### Work instruction
From the records below, print only the part that opens with the line containing "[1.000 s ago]" and closes with the line containing "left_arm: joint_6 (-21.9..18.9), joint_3"; omit the pictures.

═════ Supplied material ═════

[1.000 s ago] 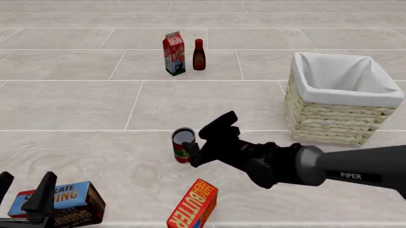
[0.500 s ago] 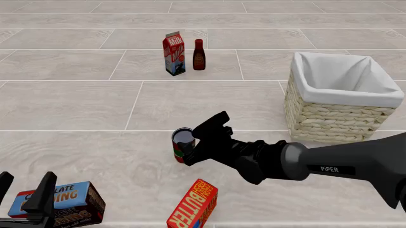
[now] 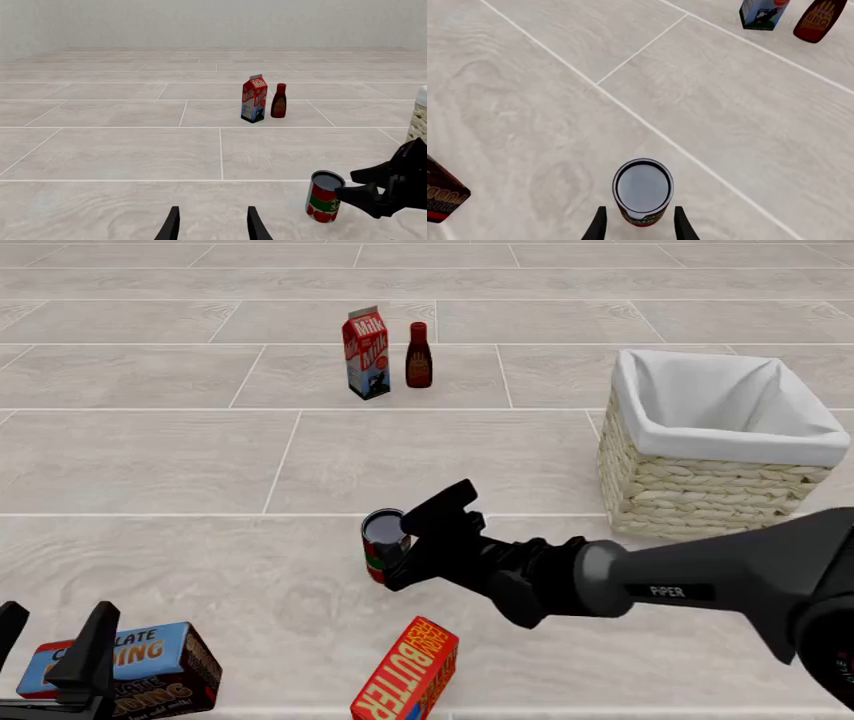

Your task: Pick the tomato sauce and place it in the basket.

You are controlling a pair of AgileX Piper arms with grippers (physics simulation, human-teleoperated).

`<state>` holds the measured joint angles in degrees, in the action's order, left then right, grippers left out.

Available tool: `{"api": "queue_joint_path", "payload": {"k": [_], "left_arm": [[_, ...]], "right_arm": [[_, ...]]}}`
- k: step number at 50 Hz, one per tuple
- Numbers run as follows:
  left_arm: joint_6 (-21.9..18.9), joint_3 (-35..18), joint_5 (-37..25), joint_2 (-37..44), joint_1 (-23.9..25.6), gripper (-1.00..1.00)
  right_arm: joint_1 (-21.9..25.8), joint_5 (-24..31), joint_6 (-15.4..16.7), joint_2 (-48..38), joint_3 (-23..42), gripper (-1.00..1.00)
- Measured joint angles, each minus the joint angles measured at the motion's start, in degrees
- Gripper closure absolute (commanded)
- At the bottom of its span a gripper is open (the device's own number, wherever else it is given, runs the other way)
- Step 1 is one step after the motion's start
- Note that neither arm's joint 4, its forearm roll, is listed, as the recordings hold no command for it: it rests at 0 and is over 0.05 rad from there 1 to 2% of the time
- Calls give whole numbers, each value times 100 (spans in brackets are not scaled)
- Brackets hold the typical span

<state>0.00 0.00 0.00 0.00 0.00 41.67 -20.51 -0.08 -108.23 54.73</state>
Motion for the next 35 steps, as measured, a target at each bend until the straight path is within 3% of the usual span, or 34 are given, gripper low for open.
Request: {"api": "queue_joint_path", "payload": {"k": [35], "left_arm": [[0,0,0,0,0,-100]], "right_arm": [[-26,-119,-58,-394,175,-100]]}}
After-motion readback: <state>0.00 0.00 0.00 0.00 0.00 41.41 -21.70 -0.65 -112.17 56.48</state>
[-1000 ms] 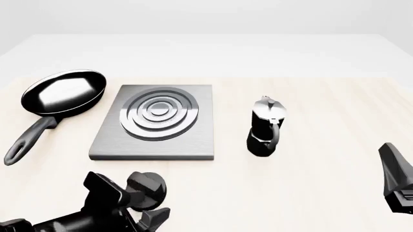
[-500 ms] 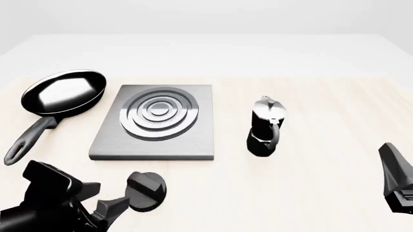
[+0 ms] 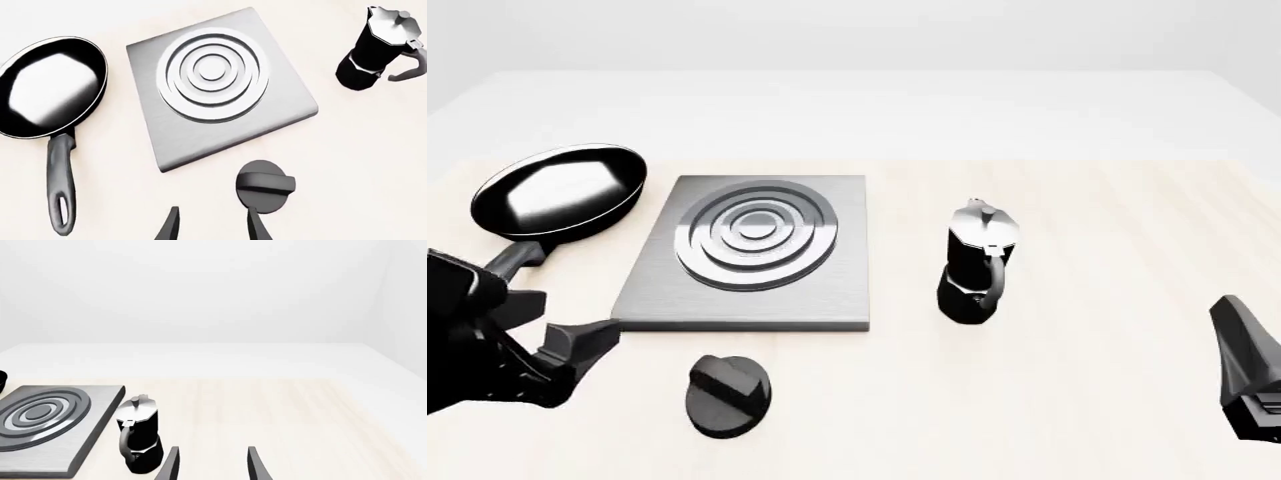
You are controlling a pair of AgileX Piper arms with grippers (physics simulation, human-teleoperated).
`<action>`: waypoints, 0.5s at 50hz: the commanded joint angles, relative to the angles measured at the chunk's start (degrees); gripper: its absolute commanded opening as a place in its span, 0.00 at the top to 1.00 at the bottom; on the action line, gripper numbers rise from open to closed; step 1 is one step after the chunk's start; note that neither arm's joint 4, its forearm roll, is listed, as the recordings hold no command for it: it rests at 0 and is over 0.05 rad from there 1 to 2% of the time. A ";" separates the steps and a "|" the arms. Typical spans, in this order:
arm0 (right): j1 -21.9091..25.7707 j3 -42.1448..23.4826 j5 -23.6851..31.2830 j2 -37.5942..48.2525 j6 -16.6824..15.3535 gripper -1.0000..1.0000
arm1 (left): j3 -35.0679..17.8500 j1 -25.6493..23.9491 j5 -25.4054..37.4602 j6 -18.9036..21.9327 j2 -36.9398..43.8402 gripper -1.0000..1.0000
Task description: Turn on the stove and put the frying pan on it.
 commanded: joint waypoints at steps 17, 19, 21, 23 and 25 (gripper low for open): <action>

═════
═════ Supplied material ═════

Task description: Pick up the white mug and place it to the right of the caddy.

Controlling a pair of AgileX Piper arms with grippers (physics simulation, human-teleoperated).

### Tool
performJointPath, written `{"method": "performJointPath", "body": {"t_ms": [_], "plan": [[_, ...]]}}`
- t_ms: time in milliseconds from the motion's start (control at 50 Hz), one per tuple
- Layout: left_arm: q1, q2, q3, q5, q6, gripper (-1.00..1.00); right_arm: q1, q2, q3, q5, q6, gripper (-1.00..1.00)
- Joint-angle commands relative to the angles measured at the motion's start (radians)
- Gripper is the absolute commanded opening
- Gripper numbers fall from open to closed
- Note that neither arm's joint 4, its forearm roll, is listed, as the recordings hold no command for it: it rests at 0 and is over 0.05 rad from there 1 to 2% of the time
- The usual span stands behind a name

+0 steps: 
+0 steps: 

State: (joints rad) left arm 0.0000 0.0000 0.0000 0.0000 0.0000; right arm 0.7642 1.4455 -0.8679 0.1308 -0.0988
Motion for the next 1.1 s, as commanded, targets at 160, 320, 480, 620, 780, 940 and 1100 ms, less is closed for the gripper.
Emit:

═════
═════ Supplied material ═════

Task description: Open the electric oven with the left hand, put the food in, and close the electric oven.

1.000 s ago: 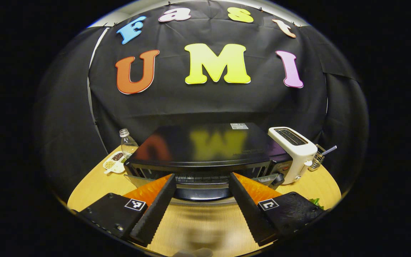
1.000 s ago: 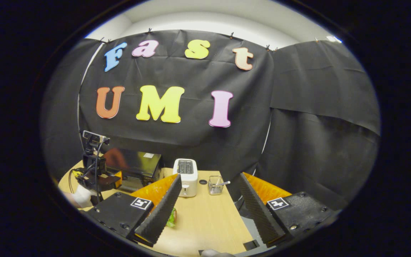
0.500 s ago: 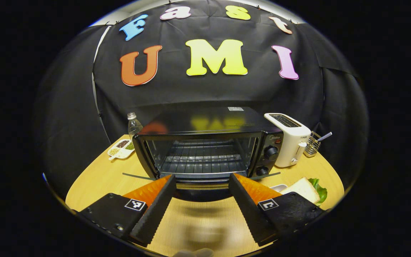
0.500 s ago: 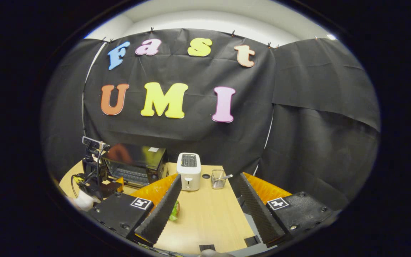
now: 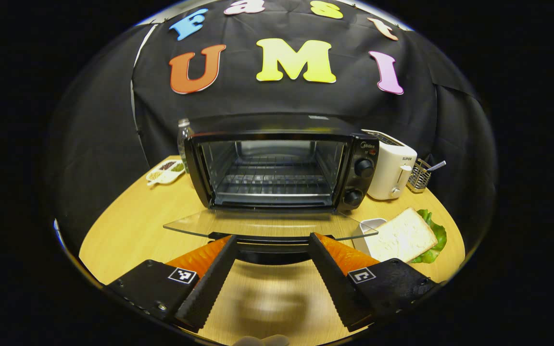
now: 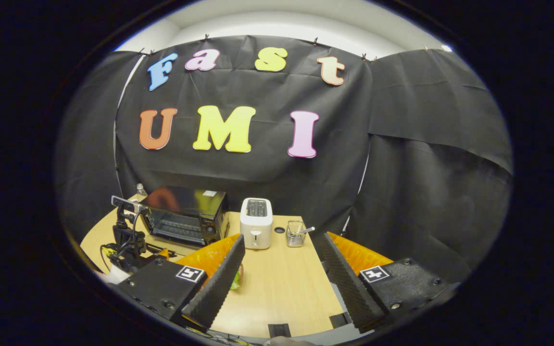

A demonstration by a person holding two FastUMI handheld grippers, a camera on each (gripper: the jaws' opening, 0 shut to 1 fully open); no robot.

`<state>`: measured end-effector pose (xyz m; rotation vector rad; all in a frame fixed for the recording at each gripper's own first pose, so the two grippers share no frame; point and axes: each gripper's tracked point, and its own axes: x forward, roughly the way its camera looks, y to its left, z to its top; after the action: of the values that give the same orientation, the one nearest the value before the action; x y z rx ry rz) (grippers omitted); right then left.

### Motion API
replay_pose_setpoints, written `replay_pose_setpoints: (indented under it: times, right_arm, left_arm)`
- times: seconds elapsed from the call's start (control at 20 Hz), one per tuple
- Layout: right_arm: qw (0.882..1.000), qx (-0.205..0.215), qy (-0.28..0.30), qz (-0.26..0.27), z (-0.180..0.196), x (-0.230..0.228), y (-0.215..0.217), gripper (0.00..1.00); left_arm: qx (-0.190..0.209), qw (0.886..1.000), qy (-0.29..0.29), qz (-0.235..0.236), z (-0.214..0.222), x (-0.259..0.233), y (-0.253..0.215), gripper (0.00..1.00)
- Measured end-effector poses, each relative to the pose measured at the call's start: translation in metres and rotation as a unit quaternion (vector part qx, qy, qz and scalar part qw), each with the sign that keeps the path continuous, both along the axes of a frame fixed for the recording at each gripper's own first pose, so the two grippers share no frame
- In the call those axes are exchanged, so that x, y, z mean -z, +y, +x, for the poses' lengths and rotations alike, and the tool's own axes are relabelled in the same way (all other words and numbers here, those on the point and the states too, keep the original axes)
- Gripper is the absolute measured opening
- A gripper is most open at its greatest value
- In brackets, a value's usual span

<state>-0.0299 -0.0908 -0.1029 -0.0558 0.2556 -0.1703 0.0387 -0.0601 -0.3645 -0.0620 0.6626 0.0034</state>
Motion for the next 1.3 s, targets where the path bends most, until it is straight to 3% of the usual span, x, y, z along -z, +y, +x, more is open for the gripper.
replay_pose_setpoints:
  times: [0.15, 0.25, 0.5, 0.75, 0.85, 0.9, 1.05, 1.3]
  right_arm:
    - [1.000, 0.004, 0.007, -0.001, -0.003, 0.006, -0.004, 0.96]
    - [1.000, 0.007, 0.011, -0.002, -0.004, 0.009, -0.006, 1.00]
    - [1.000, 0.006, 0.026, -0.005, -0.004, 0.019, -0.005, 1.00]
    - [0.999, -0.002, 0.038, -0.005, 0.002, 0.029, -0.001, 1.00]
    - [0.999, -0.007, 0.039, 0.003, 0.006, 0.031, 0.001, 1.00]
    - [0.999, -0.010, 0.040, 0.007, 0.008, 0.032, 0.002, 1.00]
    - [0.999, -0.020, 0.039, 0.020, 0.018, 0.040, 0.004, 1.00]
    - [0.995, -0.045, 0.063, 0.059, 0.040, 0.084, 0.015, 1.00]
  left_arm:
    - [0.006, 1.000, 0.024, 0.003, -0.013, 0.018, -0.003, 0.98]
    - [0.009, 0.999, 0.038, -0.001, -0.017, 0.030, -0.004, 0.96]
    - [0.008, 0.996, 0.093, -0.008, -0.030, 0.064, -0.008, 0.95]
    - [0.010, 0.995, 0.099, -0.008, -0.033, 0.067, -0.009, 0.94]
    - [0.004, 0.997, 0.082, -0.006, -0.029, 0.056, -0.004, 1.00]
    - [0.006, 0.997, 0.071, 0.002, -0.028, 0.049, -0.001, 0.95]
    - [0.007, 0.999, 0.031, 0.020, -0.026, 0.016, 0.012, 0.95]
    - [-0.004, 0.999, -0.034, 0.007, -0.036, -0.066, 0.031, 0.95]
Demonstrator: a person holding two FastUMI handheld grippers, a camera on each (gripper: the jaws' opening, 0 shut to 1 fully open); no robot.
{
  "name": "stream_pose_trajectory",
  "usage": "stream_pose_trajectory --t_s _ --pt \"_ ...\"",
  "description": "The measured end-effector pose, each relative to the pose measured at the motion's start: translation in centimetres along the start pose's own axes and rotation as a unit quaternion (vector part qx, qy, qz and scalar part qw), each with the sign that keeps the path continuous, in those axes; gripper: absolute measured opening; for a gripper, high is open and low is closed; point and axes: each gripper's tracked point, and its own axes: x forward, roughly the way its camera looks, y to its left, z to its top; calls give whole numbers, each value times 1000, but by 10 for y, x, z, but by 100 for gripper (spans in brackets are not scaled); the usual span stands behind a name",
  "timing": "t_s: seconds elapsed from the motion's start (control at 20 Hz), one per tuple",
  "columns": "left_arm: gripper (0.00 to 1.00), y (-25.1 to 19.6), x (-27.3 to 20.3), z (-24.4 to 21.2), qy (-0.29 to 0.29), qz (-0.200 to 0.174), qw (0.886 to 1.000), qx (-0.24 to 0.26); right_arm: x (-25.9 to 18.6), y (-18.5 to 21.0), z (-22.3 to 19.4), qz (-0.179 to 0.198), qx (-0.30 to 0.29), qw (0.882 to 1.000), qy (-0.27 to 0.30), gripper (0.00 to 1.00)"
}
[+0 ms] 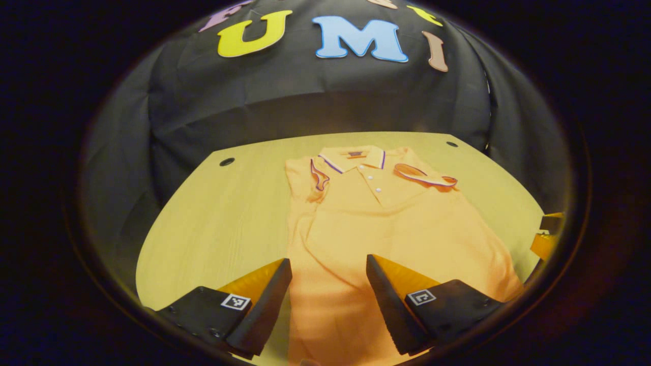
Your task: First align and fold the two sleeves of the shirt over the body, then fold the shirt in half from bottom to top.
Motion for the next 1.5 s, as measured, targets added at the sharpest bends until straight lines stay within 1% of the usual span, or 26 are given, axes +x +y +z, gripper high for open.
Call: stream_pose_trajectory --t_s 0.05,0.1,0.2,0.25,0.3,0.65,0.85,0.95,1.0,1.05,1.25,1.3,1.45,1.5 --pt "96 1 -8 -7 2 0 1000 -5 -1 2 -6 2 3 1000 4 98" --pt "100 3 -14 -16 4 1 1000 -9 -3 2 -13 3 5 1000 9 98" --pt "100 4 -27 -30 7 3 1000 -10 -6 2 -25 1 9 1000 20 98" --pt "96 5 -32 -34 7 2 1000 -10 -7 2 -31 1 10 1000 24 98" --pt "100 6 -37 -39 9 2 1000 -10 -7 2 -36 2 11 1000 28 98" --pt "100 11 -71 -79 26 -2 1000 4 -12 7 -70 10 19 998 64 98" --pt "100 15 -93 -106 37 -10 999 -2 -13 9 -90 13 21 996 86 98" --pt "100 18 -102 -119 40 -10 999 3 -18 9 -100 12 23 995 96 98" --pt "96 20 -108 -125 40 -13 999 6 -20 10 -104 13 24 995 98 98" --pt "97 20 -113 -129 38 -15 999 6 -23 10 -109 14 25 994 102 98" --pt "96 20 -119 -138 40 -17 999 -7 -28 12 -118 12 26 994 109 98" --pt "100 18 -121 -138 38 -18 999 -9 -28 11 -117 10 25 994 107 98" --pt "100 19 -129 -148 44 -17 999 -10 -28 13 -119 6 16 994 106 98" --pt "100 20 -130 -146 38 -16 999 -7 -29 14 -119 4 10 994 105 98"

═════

### Solution to this exercise
[1.000 s ago] 
[0.500 s ago] 
[now] 

Your task: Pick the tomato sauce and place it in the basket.

You are controlling a pair of AgileX Piper arms with grippers (physics simulation, human-teleoperated).

`<state>` holds the measured joint angles in degrees, in the action's order, left then right, grippers left out.

Available tool: `{"api": "queue_joint_path", "payload": {"k": [_], "left_arm": [[_, ...]], "right_arm": [[_, ...]]}}`
- k: step number at 50 Hz, one per tuple
- Numbers run as follows:
  left_arm: joint_6 (-21.9..18.9), joint_3 (-35..18), joint_5 (-37..25), joint_2 (-37..44), joint_1 (-23.9..25.6), gripper (-1.00..1.00)

No additional answer text is required.